__Task instructions__
Keep only the lines from the start of the data through the line containing "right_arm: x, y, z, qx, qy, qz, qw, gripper", and output them exactly.

[Data records]
━━━━

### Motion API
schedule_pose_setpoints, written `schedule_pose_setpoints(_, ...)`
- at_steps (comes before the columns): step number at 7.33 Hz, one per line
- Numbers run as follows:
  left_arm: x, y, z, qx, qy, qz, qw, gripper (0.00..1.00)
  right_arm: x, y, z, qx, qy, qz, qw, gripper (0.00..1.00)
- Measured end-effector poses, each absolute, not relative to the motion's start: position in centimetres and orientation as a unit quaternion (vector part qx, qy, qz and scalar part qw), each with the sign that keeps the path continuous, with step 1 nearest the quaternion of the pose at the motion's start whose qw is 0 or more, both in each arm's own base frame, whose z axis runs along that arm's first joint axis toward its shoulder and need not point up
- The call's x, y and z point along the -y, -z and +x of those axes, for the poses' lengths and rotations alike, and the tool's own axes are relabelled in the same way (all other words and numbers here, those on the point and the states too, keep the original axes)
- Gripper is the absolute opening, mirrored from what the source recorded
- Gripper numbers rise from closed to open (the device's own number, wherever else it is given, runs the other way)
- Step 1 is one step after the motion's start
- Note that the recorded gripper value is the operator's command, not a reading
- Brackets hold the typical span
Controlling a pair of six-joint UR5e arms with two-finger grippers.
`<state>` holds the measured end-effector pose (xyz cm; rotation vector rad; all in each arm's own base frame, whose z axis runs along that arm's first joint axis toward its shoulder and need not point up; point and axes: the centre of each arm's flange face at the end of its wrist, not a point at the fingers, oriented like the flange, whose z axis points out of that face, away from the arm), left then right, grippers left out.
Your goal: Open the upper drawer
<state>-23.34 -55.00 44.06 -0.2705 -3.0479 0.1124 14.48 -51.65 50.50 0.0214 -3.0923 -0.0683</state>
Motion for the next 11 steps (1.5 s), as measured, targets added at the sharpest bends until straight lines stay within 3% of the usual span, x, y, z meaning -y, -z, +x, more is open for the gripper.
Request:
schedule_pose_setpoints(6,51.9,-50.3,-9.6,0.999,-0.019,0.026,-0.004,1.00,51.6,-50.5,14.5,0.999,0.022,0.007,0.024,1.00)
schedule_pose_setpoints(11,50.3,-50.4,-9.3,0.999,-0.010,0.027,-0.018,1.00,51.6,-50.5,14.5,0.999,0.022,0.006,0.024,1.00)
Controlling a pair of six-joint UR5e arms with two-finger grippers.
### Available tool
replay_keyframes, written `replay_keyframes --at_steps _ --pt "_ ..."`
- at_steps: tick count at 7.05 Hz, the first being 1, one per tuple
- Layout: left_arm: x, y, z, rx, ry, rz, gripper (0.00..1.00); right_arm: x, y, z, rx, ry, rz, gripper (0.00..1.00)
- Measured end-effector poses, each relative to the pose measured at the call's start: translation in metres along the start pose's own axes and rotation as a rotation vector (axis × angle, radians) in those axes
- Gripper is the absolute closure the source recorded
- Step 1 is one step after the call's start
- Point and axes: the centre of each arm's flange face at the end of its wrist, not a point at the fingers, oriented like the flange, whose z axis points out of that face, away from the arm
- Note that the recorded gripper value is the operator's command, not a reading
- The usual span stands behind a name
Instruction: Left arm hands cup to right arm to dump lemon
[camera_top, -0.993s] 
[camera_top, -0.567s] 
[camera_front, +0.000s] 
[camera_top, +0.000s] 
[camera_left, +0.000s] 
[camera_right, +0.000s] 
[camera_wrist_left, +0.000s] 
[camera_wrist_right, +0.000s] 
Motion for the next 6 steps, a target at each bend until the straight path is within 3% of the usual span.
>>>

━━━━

__Solution to this problem__
### Motion API
schedule_pose_setpoints, written `schedule_pose_setpoints(_, ...)`
- at_steps (comes before the columns): step number at 7.33 Hz, one per line
- Numbers run as follows:
  left_arm: x, y, z, qx, qy, qz, qw, gripper (0.00..1.00)
  right_arm: x, y, z, qx, qy, qz, qw, gripper (0.00..1.00)

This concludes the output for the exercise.